Exercise instructions → Although the data below contains pictures, output only the lines between those holding "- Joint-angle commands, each" and "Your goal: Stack", inclusive, exactly and without those pictures.

········

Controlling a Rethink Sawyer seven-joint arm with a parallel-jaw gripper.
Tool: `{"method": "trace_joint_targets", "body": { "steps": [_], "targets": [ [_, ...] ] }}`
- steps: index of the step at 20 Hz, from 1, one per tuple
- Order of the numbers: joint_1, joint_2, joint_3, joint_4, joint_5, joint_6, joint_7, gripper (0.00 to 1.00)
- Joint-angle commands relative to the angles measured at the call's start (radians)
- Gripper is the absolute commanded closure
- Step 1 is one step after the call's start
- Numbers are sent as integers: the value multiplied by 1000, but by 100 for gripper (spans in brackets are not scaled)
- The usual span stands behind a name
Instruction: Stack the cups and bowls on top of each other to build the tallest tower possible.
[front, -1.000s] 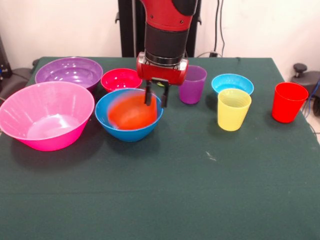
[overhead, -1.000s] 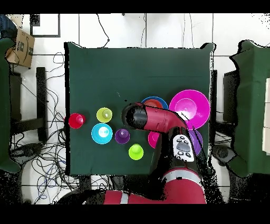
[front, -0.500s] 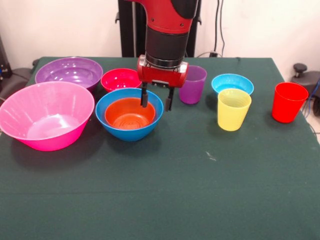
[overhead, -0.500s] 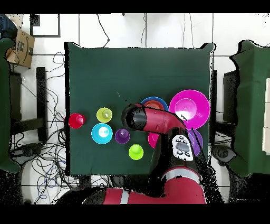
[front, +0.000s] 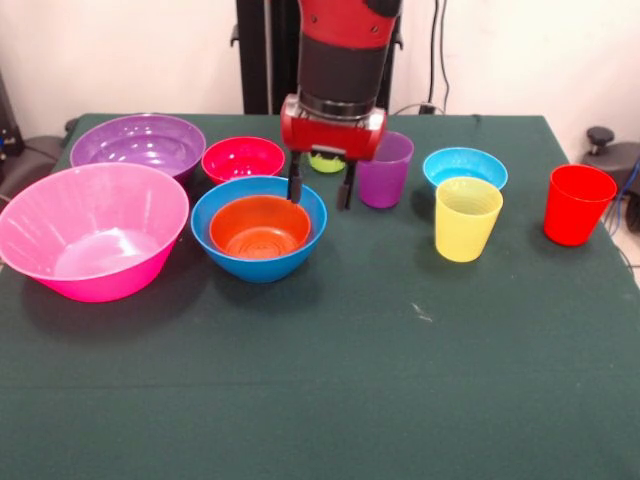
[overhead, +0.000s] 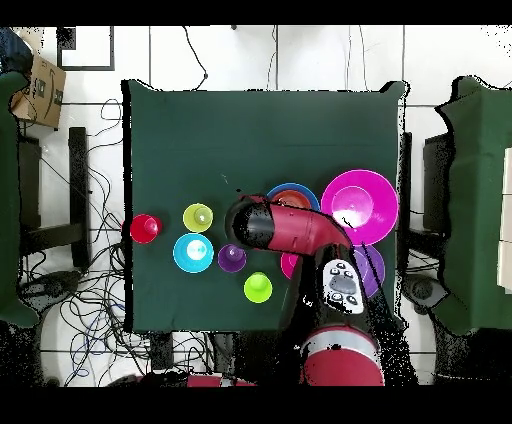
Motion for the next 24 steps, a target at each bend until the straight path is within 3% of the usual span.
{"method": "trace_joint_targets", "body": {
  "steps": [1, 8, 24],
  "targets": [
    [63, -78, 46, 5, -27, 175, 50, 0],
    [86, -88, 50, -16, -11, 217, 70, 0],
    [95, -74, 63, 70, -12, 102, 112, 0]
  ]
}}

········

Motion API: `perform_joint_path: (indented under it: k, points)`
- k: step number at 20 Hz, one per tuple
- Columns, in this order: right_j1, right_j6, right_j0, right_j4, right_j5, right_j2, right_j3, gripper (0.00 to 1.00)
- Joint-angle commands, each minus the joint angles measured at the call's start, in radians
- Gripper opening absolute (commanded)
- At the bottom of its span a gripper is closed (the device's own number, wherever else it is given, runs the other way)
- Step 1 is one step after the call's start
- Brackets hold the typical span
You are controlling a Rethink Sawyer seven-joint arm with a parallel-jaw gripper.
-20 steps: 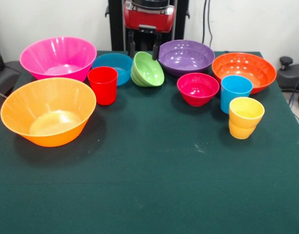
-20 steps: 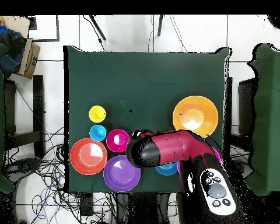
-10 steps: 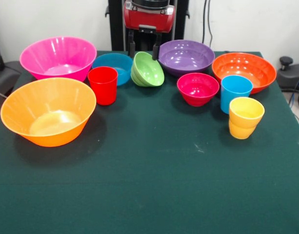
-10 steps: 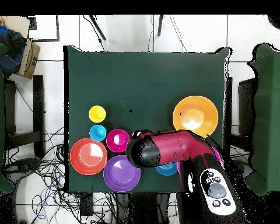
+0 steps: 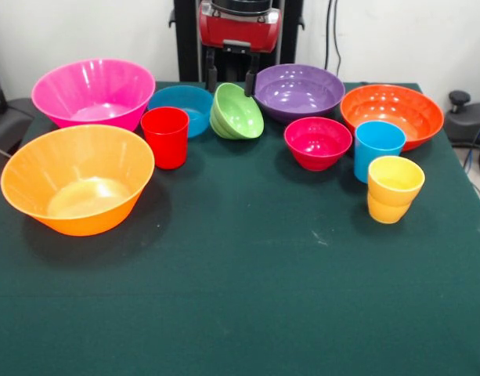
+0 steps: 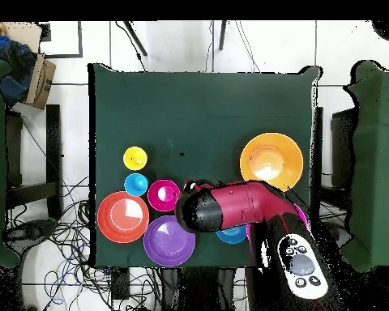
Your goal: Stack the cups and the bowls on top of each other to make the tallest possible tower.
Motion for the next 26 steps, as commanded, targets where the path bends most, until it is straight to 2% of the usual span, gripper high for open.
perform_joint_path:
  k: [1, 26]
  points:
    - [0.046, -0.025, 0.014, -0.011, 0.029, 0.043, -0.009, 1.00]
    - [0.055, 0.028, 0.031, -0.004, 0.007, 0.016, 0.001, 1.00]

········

Response to the exercise →
- Joint-angle commands, each minus the joint angles measured at the call's start, in radians
- Gripper opening absolute (commanded)
- At the bottom of its span a gripper is closed (the device's own number, wherever else it is given, runs the other way)
- Step 1 is one step after the call's start
- Brackets hold the typical span
You are controlling a Rethink Sawyer seven-joint arm with a parallel-jaw gripper.
-20 steps: 
-20 steps: 
-10 steps: 
-10 steps: 
+0 steps: 
+0 steps: 
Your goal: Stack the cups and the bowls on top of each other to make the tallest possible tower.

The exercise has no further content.